HECHOS – La práctica apostólica (1)
Ellos, después de haberle adorado, volvieron a Jerusalén con gran gozo; y estaban siempre en el templo, alabando y bendiciendo a Dios (Lucas 24:52,53).
El don inefable y glorioso acabó su obra y fue entronizado en el cielo. Ahora tocaba el turno a los discípulos que durante tres años habían sido preparados para la obra que se les había encomendado. De la misma manera que el Padre encomendó la misión al Hijo, ahora el Maestro ha comisionado a los apóstoles para realizar la obra de Dios mediante el poder del Espíritu Santo que debían esperar en la ciudad de Jerusalén. La obediencia los condujo al templo para esperar del cielo al Consolador, el Espíritu de verdad que los guiaría a toda verdad, les recordaría las cosas que el Señor les había enseñado y los capacitaría para ser sus testigos ante el pueblo de Israel y las naciones del mundo.
La actitud de los discípulos fue de alabanza y gozo mientras esperaban el cumplimiento de la promesa. Habían superado el temor y la incredulidad de los días previos, la gran hora de la prueba que vino sobre ellos cuando fueron zarandeados, introducidos en el día de más densa oscuridad, habían visto al Maestro resucitado, y tras algún tiempo de titubeo y perplejidad, comieron con él y oyeron durante cuarenta días sus enseñanzas sobre el reino de Dios. Ahora llenos de gozo y alabanza esperan. Tienen esperanza.

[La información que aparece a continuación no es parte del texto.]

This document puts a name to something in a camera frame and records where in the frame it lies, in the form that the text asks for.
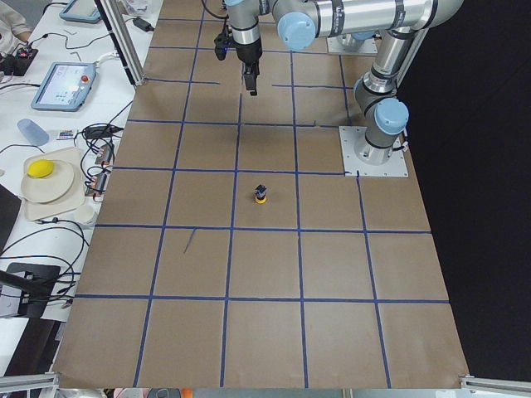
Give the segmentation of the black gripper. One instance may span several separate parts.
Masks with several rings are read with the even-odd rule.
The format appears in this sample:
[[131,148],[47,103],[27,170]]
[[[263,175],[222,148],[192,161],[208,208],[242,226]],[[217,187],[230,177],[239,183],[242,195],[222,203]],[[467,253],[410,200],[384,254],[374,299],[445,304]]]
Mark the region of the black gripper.
[[259,62],[262,56],[261,41],[251,44],[237,44],[236,53],[245,65],[243,80],[251,96],[257,96],[257,78],[260,74]]

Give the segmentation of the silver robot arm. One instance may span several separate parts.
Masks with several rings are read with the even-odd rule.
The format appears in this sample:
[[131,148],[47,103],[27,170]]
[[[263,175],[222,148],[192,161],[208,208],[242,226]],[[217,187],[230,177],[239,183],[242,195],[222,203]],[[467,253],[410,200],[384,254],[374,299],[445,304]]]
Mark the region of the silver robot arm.
[[365,90],[387,95],[415,35],[449,20],[462,1],[227,1],[238,57],[254,65],[260,58],[259,16],[271,13],[280,39],[291,51],[302,51],[318,37],[384,31],[377,58],[363,77]]
[[425,35],[424,29],[411,27],[385,31],[371,69],[353,87],[367,123],[354,151],[366,164],[386,163],[397,137],[406,129],[409,110],[397,99],[399,76],[406,73]]

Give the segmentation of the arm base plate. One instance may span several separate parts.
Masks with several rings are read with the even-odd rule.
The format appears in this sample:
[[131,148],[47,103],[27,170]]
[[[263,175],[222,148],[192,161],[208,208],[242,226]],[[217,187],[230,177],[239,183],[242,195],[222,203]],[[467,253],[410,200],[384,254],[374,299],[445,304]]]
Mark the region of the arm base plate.
[[366,141],[363,126],[340,126],[339,136],[347,177],[408,177],[400,138],[390,148],[379,149]]

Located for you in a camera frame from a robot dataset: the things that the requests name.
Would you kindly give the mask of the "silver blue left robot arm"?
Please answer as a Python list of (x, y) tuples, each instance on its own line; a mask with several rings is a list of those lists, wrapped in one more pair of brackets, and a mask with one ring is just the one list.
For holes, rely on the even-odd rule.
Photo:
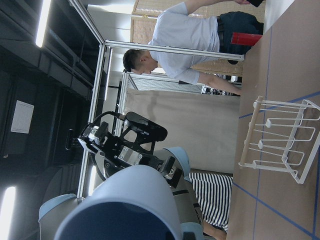
[(203, 217), (182, 147), (146, 150), (167, 130), (139, 117), (126, 119), (134, 142), (108, 124), (89, 123), (78, 140), (105, 160), (105, 181), (86, 198), (64, 194), (39, 209), (42, 240), (202, 240)]

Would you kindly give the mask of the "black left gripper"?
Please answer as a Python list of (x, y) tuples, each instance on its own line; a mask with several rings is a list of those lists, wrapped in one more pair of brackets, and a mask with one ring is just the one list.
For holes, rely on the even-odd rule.
[(158, 158), (154, 155), (156, 141), (139, 140), (137, 134), (128, 129), (115, 136), (109, 132), (106, 122), (100, 126), (89, 122), (78, 141), (88, 152), (103, 155), (111, 167), (108, 176), (124, 168), (145, 165), (157, 170), (171, 187), (176, 188), (183, 173), (182, 169), (174, 166), (175, 157)]

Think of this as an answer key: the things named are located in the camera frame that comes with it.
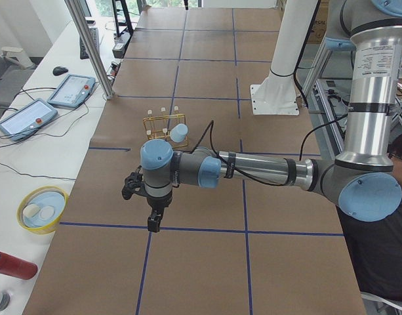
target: warning label
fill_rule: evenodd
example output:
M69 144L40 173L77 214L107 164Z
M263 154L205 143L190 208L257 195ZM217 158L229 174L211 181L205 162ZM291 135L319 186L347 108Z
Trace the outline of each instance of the warning label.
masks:
M355 56L353 79L391 76L393 63L395 62L395 55L395 45L358 50Z

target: white desk
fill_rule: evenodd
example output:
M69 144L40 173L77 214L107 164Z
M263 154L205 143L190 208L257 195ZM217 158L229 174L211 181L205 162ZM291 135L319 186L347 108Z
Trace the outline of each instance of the white desk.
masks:
M111 48L113 47L113 35L106 32L104 25L99 26L101 40L100 56L105 69L108 70L114 59ZM52 75L55 66L64 66L69 73L89 75L96 77L89 59L79 59L79 35L73 22L70 22L61 36L50 49L39 67L35 70L25 89L35 87L57 87L66 74L58 77ZM32 91L30 95L47 99L52 91ZM12 107L22 108L31 102L26 94L19 95ZM89 140L97 126L105 104L103 90L99 86L93 95L86 101L88 114L75 122L67 134L60 138L45 135L36 135L24 142L0 148L0 162L14 167L22 173L33 175L48 175L52 177L75 178L83 162ZM76 111L61 117L50 125L44 127L42 132L51 135L63 134L72 122L87 111L81 106ZM69 110L59 109L59 115ZM0 146L12 143L10 140L1 140ZM60 179L43 179L20 176L0 166L0 251L20 257L36 263L40 269L53 234L32 234L20 227L16 220L16 211L20 202L32 190L54 185L70 193L74 181ZM11 294L11 302L1 315L19 315L30 297L37 276L31 280L20 280L0 274L0 290L8 290Z

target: red bottle
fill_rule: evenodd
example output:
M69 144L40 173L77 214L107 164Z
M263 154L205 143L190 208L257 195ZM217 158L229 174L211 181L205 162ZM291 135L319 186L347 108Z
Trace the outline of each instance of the red bottle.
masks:
M0 251L0 274L20 278L31 279L37 273L37 266L32 262L11 256Z

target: black keyboard
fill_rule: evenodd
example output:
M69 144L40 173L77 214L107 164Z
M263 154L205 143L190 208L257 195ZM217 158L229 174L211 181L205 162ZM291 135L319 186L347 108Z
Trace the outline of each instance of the black keyboard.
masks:
M94 46L96 47L97 51L99 51L99 44L98 44L98 29L97 28L89 28L91 37L93 39ZM89 54L85 50L84 42L80 38L80 59L88 59Z

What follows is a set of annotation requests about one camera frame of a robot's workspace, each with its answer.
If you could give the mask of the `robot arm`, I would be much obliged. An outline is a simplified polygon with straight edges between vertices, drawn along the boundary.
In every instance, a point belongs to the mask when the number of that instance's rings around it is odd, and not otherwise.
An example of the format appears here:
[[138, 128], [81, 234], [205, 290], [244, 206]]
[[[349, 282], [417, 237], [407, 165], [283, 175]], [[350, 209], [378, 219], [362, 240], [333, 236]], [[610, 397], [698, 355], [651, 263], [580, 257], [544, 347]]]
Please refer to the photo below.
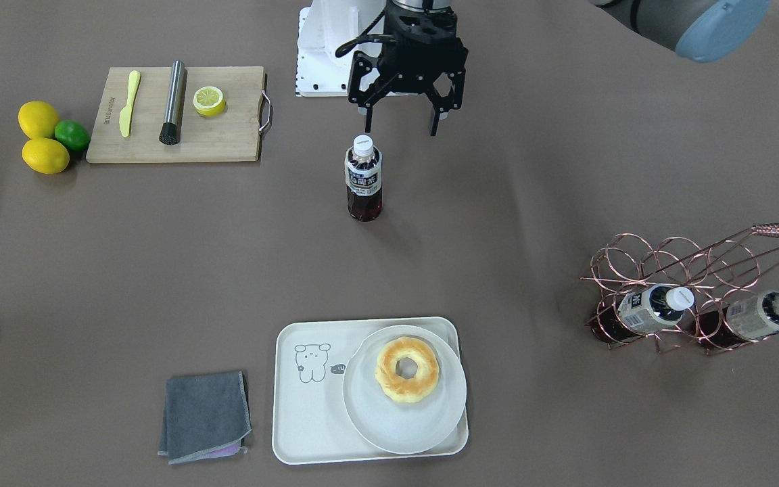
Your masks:
[[[767, 1], [596, 1], [628, 30], [698, 64], [738, 49], [757, 30]], [[365, 28], [335, 49], [352, 53], [347, 98], [364, 114], [371, 132], [372, 111], [389, 93], [429, 99], [436, 135], [442, 119], [463, 104], [468, 49], [458, 37], [458, 16], [448, 1], [386, 1], [376, 16], [383, 30]]]

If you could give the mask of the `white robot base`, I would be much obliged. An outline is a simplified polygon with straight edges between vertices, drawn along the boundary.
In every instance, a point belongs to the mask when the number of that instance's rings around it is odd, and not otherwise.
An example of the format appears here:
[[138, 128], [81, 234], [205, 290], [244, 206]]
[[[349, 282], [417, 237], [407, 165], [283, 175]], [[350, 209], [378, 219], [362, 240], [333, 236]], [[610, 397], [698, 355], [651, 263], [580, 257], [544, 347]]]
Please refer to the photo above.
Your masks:
[[300, 10], [295, 93], [303, 97], [346, 97], [353, 53], [338, 47], [362, 31], [383, 34], [383, 20], [369, 28], [387, 1], [313, 1]]

Y venido el día de Pentecostés, todos fueron llenos del Espíritu y comenzaron su labor de anunciar el evangelio, el mensaje más poderoso que ha conocido la humanidad. La alabanza fue un factor predominante en aquellos días. Alababan a Dios y tenían el favor de todo el pueblo (Hch.2:47). Dios daba testimonio a su palabra concediendo que se hicieran milagros y sanidades por mano de los apóstoles (Mr.16:20). Un cojo de nacimiento fue sanado a la puerta del templo y se juntaron las multitudes. Pedro lo aprovechó para seguir proclamando la palabra. El cojo sanado entró con ellos en el templo, andando, y saltando, y alabando a Dios (Hch.3:8). Y todo el pueblo lo vio andar y alabar a Dios.
El movimiento iniciado con Juan el Bautista y establecido por el Mesías no solo no se detuvo, sino que siguió avanzando poderosamente en Jerusalén, por ello las autoridades pronto se sintieron amenazadas por el nuevo movimiento y trataron de frenarlo, reconducirlo o paralizarlo. Cuando vieron la firmeza de aquellos hombres y mujeres sin letras determinados a afrontar las consecuencias de su fe, los temores de las autoridades se convirtieron en persecución, y ésta no hizo más que potenciar el gozo de los discípulos, por haber sido tenidos por dignos de padecer afrenta por causa del Nombre (Hch. 5:41). La alabanza y gratitud quedaron establecidas en sus vidas.
La fe de los apóstoles fue una continuidad de la enseñanza de Jesús.